TASK GOAL: Go through the entries below from the first line and transcribe each one exactly, ending with the line that contains "blue cable coil and draw a tight box.".

Top of DATA PROVIDED

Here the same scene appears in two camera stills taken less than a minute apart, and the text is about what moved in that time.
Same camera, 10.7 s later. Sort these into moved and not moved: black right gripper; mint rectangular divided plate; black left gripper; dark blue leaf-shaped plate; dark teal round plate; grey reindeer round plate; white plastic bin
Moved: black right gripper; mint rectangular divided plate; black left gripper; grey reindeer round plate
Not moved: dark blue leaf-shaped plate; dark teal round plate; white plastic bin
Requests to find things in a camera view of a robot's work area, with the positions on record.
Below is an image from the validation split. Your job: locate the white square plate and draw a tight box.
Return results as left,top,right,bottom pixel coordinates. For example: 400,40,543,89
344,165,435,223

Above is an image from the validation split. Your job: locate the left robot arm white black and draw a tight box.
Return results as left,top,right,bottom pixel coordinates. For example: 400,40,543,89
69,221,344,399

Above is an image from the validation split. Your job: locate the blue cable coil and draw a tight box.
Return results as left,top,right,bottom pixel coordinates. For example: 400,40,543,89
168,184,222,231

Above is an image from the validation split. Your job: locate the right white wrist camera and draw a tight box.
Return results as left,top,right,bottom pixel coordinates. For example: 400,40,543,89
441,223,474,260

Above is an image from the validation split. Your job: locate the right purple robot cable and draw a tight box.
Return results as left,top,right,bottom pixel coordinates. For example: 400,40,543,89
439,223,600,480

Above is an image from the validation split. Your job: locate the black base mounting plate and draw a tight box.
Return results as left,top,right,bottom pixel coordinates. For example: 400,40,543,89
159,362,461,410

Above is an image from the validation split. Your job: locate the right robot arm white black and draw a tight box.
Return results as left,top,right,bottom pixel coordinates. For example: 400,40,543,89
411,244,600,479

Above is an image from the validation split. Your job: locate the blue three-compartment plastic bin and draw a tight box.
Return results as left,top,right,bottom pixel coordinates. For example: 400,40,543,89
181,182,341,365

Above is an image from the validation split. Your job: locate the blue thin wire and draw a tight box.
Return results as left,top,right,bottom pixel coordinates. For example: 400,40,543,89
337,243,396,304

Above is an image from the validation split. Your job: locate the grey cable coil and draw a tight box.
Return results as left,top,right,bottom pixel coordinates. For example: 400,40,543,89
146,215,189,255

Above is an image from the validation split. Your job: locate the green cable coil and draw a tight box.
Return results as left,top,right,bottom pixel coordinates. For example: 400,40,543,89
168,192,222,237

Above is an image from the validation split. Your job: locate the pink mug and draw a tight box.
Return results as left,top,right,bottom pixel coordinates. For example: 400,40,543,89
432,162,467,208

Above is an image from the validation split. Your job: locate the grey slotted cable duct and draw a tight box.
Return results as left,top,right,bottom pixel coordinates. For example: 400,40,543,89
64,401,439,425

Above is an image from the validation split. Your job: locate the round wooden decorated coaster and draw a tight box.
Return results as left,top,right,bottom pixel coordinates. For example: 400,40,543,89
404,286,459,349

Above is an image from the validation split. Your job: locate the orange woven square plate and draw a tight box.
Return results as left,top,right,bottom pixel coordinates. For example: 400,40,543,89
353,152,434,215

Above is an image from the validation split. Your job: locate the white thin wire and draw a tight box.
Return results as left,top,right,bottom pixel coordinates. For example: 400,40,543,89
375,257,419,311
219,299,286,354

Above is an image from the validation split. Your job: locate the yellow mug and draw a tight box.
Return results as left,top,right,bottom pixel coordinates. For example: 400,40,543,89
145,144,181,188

Bottom of DATA PROVIDED

RESPONSE TO THIS EXERCISE:
Here the same scene appears in two camera stills taken less than a minute apart, and the text is about what moved in that time.
Same camera, 10.7 s later. Sort these into moved and not moved: black right gripper; mint rectangular divided plate; black left gripper; dark blue leaf-shaped plate; dark teal round plate; grey reindeer round plate; white plastic bin
Moved: black right gripper; mint rectangular divided plate; black left gripper; grey reindeer round plate
Not moved: dark blue leaf-shaped plate; dark teal round plate; white plastic bin
Requests to find things in a camera view of a robot's work area, with the positions on record.
Below is an image from the validation split. Your job: locate the white square plate and draw a tight box.
Return results as left,top,right,bottom pixel coordinates. For example: 400,40,543,89
344,165,435,223

Above is an image from the validation split. Your job: locate the left robot arm white black and draw a tight box.
Return results as left,top,right,bottom pixel coordinates. For example: 400,40,543,89
69,221,344,399

Above is an image from the validation split. Your job: locate the blue cable coil and draw a tight box.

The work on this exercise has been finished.